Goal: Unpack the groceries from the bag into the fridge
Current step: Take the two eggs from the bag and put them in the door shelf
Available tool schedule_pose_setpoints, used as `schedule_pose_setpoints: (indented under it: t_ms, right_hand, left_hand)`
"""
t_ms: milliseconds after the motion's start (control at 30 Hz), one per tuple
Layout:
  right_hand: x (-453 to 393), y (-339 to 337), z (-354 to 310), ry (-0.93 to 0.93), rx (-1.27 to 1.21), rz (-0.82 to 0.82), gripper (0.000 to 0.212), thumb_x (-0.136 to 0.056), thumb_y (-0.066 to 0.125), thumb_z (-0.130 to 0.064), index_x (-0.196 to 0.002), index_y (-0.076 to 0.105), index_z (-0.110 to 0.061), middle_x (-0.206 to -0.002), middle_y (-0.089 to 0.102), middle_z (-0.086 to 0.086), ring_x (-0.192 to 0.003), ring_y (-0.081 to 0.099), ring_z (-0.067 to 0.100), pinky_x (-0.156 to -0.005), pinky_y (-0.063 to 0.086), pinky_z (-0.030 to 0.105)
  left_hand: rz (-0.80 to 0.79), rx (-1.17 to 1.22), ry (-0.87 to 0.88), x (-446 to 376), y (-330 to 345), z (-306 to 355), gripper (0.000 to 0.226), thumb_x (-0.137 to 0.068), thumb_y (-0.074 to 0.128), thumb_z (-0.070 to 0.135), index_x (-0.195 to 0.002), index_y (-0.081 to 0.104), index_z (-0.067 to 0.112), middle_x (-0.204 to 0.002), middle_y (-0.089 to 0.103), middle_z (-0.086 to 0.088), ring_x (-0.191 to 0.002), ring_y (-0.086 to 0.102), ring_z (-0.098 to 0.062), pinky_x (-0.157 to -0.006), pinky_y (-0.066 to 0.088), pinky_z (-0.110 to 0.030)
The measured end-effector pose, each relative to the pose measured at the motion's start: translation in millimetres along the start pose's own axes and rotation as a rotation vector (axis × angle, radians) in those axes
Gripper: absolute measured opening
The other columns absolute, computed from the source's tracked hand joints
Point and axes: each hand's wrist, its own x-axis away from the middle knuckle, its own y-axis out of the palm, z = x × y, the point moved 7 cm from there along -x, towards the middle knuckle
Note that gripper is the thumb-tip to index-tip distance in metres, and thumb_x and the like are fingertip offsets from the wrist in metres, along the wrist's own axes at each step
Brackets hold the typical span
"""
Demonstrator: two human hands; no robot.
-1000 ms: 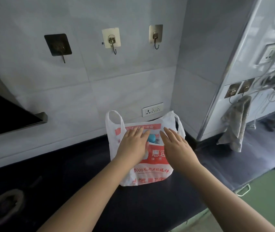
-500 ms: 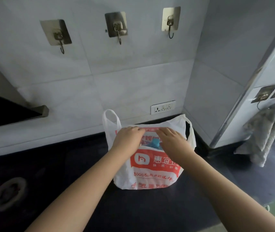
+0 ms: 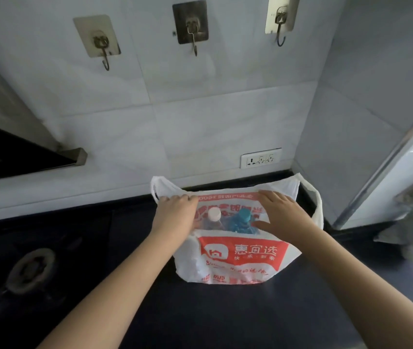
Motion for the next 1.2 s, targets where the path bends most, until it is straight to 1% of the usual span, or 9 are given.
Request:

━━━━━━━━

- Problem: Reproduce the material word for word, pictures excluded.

- Answer to this task:
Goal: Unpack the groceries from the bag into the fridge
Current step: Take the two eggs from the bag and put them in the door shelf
Available tool schedule_pose_setpoints, used as `schedule_pose_setpoints: (indented under it: t_ms, right_hand, left_hand)`
"""
t_ms: milliseconds after the motion's start (control at 30 Hz), one per tuple
Layout:
  right_hand: x (-453 to 393), y (-339 to 337), z (-354 to 310), ry (-0.93 to 0.93), rx (-1.27 to 1.21), rz (-0.82 to 0.82), gripper (0.000 to 0.212), thumb_x (-0.136 to 0.056), thumb_y (-0.066 to 0.125), thumb_z (-0.130 to 0.064), index_x (-0.196 to 0.002), index_y (-0.076 to 0.105), index_z (-0.110 to 0.061), middle_x (-0.206 to -0.002), middle_y (-0.089 to 0.102), middle_z (-0.086 to 0.086), ring_x (-0.192 to 0.003), ring_y (-0.081 to 0.099), ring_z (-0.067 to 0.100), pinky_x (-0.156 to -0.005), pinky_y (-0.063 to 0.086), pinky_z (-0.030 to 0.105)
  left_hand: rz (-0.80 to 0.79), rx (-1.17 to 1.22), ry (-0.87 to 0.88), x (-446 to 376), y (-330 to 345), z (-306 to 355), gripper (0.000 to 0.226), thumb_x (-0.137 to 0.068), thumb_y (-0.074 to 0.128), thumb_z (-0.070 to 0.135), index_x (-0.195 to 0.002), index_y (-0.081 to 0.104), index_z (-0.067 to 0.112), middle_x (-0.204 to 0.002), middle_y (-0.089 to 0.103), middle_z (-0.086 to 0.088), ring_x (-0.191 to 0.002), ring_y (-0.086 to 0.102), ring_z (-0.098 to 0.062), pinky_x (-0.157 to -0.006), pinky_y (-0.066 to 0.088), pinky_z (-0.110 to 0.030)
The measured end-effector pose, each relative to the pose measured at the motion's start: translation in millimetres along the start pose's own axes and rotation as a rotation vector (axis × angle, radians) in those axes
Gripper: absolute measured opening
The other columns absolute, computed from the source's tracked hand joints
Point and axes: each hand's wrist, its own x-axis away from the middle knuckle, its own y-axis out of the palm, z = x × y, the point moved 7 cm from there along -x, towards the middle knuckle
Note that gripper is the thumb-tip to index-tip distance in metres, and thumb_x and the like are fingertip offsets from the wrist in metres, along the wrist's own axes at each step
Brackets hold the typical span
"""
Demonstrator: two human hands; no robot.
-1000 ms: 
-500 ms: 
+0 ms: 
Motion for the next 1.2 s, targets where the path bends most, until it is straight to 1% of the usual span, or 9 are given.
Request:

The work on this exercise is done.